Nothing but the pictures may be dropped; the rest of the listing is to be written out exactly.

(RAW DATA)

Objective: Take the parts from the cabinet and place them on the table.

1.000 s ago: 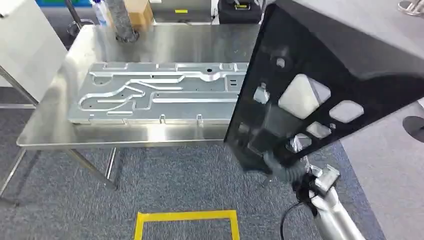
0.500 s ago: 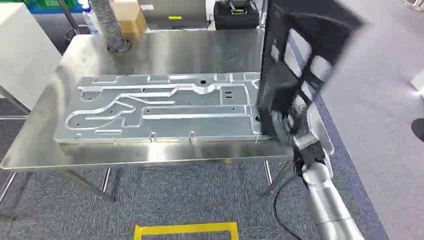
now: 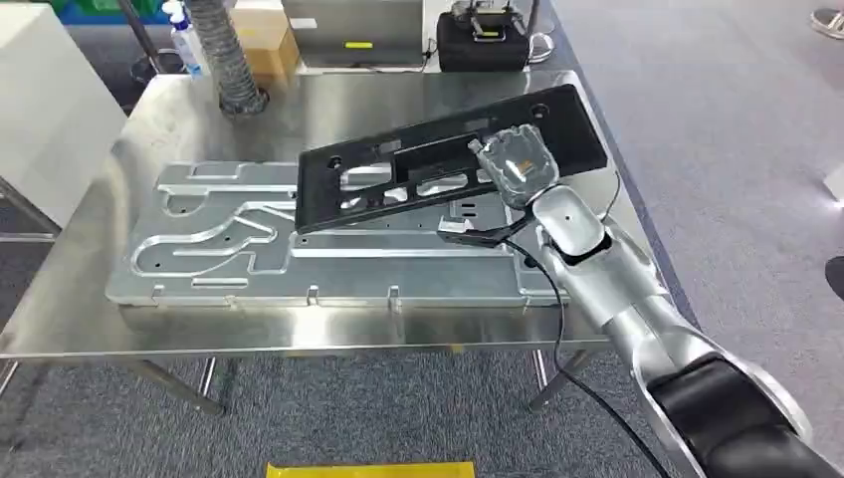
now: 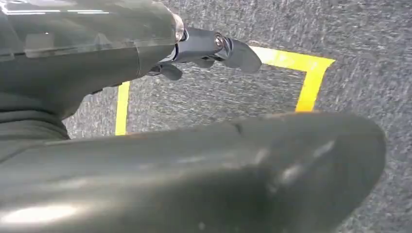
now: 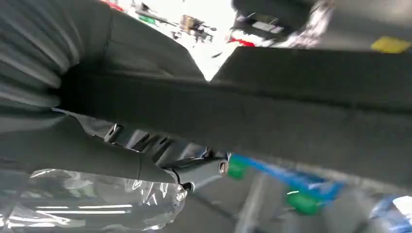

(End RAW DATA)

* EXPECTED ANSWER *
Objective: Take the parts from the cabinet and place them on the table.

1.000 s ago: 
0.500 s ago: 
now: 
now: 
now: 

No more output will be produced for this exercise.